* **Instructions to follow**: Using the records that follow, reproduce exactly the lines starting at the line containing "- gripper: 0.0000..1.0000" and ending at the line containing "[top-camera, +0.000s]". Include both end lines and no pictures.

* **Extracted data**:
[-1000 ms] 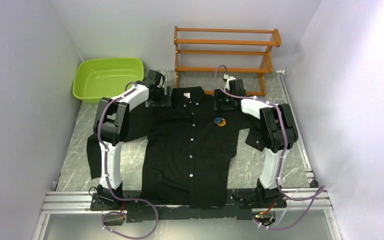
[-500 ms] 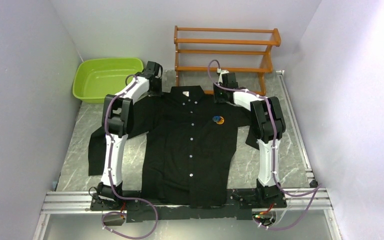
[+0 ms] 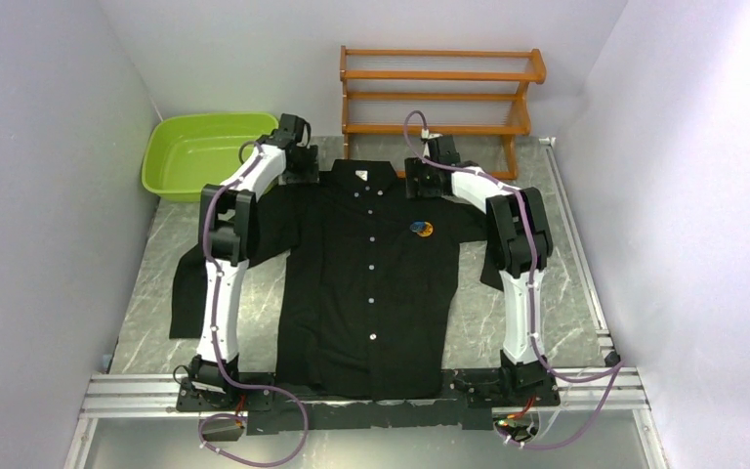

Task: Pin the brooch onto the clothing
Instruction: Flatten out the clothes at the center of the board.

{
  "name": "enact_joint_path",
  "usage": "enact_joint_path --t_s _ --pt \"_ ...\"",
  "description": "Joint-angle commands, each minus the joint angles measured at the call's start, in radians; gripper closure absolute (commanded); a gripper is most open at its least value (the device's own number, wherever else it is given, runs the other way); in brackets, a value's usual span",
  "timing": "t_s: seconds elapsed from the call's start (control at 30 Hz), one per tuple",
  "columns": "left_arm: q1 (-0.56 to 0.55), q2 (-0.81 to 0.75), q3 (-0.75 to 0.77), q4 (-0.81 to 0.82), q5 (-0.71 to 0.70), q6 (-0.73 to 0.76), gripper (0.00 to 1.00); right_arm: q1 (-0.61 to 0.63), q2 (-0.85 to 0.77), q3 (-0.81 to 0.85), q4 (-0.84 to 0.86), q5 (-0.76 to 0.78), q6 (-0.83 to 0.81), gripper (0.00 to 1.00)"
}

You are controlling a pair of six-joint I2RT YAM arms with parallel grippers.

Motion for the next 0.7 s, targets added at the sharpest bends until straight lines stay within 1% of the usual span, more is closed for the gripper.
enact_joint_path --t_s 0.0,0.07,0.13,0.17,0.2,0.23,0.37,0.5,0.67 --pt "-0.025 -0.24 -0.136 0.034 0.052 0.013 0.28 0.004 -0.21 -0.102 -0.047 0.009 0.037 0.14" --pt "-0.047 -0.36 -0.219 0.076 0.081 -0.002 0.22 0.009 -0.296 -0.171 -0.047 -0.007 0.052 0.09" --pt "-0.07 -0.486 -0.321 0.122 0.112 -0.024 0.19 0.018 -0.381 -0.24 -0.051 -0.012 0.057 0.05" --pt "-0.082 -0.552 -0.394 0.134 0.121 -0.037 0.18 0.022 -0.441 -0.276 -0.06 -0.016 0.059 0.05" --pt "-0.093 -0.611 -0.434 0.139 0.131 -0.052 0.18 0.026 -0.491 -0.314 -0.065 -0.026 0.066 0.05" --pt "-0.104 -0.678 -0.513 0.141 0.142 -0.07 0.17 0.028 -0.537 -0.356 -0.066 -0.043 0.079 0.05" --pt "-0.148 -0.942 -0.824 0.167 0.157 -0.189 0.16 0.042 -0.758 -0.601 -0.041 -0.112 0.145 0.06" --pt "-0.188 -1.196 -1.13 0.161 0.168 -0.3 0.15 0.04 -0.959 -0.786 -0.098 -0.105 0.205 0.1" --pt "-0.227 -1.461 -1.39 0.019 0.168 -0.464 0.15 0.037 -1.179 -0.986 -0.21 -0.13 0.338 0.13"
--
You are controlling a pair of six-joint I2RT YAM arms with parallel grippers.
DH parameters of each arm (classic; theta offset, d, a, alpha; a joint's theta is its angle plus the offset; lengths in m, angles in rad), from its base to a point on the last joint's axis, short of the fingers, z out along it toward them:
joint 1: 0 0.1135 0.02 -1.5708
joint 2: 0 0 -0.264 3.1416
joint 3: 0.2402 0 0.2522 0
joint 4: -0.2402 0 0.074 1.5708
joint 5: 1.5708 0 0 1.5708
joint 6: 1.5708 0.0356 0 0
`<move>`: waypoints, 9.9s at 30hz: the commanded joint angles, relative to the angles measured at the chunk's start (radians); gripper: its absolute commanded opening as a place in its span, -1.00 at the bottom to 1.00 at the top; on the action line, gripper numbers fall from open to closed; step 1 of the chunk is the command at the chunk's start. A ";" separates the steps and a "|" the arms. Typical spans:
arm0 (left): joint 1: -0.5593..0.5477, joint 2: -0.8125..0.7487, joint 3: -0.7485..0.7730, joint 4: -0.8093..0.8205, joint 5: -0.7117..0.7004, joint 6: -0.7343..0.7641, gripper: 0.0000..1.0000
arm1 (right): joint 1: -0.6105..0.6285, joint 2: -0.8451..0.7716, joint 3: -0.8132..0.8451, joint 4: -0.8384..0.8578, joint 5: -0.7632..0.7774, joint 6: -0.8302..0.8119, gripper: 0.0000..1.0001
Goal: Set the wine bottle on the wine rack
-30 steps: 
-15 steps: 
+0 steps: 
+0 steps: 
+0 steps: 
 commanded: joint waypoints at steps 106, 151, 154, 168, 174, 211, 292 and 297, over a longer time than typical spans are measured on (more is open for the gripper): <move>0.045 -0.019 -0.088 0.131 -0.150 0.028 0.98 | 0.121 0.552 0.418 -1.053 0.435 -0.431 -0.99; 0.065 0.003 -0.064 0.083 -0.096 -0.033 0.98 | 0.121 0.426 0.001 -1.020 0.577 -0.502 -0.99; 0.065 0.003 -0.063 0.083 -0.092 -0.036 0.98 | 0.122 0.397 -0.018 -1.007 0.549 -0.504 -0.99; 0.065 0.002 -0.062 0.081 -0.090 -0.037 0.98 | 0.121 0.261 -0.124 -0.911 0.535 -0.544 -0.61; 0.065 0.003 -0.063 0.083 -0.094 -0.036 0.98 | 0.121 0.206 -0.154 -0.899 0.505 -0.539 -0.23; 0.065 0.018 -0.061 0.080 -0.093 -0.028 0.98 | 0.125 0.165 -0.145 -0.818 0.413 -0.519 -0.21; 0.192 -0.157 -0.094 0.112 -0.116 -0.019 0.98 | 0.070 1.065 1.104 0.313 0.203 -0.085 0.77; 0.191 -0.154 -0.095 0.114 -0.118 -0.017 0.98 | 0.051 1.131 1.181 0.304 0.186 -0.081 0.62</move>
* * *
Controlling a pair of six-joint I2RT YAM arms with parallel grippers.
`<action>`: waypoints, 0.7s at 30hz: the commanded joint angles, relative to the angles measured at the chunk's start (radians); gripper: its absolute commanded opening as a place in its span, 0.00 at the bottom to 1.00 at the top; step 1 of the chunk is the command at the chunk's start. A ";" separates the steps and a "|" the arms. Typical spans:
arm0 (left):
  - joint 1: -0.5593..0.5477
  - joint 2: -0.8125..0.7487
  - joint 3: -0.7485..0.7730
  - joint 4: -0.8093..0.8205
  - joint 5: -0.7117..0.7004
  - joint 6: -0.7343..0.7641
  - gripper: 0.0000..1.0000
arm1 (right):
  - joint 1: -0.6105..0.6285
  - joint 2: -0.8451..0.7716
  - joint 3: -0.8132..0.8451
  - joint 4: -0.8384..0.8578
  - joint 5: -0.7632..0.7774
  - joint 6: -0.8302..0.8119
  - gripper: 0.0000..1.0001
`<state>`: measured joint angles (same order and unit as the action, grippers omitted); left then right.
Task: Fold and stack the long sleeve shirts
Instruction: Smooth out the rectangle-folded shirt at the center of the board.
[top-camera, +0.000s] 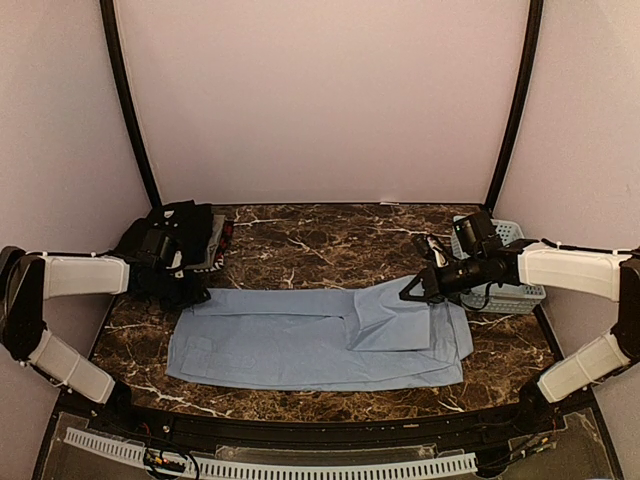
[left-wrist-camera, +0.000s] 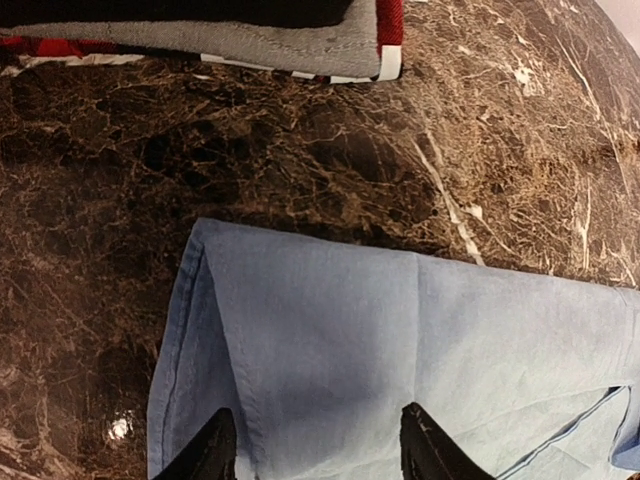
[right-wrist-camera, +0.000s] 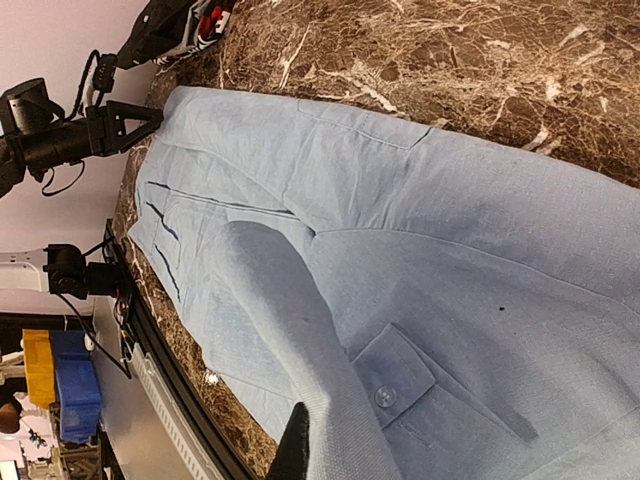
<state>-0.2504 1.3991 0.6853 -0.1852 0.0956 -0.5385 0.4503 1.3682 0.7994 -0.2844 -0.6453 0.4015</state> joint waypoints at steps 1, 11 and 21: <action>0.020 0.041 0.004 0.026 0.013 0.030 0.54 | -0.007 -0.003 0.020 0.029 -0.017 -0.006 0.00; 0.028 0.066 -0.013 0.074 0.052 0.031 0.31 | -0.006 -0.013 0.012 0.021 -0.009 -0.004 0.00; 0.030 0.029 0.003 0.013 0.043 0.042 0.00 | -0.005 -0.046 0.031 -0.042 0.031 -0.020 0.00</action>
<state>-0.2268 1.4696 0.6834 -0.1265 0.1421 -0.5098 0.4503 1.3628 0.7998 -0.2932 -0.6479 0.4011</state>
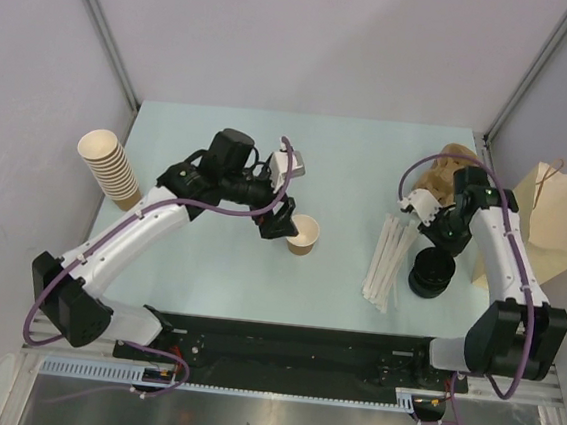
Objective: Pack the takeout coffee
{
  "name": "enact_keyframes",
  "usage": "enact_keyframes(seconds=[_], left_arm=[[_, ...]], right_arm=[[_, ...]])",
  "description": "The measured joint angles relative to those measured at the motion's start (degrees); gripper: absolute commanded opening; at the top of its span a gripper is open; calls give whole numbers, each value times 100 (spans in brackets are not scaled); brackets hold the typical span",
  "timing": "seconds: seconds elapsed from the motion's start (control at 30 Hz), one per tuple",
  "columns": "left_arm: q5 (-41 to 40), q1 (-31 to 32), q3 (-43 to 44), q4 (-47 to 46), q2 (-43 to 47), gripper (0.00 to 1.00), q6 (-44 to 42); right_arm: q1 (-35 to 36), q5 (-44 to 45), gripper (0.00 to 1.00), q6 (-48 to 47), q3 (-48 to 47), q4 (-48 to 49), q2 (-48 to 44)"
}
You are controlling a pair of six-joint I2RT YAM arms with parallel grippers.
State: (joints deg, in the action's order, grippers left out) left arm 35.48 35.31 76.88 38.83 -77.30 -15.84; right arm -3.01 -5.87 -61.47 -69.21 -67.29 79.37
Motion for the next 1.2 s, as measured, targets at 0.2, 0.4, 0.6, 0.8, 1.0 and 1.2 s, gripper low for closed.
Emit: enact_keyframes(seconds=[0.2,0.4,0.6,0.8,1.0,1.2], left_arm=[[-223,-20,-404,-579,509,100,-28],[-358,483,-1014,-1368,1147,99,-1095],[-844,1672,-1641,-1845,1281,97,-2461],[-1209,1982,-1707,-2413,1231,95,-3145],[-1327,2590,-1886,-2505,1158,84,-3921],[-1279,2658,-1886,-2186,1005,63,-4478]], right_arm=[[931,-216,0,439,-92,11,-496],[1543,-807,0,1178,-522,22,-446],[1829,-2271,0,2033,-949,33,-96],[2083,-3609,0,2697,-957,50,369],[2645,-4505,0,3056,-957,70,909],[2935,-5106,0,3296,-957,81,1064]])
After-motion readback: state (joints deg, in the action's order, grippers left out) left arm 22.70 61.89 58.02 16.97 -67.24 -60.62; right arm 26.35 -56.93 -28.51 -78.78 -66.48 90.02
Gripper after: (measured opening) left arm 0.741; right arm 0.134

* **Written solution**:
  - gripper: 0.0000..1.0000
arm1 (right):
  - joint 1: -0.6105..0.6285
  - joint 2: -0.8451..0.7716
  - joint 3: -0.8132..0.8451
  - joint 4: -0.8384..0.8578
  - joint 5: -0.7632..0.7774
  - joint 6: -0.8302..0.8119
  - gripper: 0.0000..1.0001
`<state>`: measured joint angles (same order and unit as the action, grippers omitted); left then right.
Task: Fold and stack the long sleeve shirts
Instruction: Smooth out the rectangle-folded shirt at the center of the board.
[top-camera, +0.000s] 

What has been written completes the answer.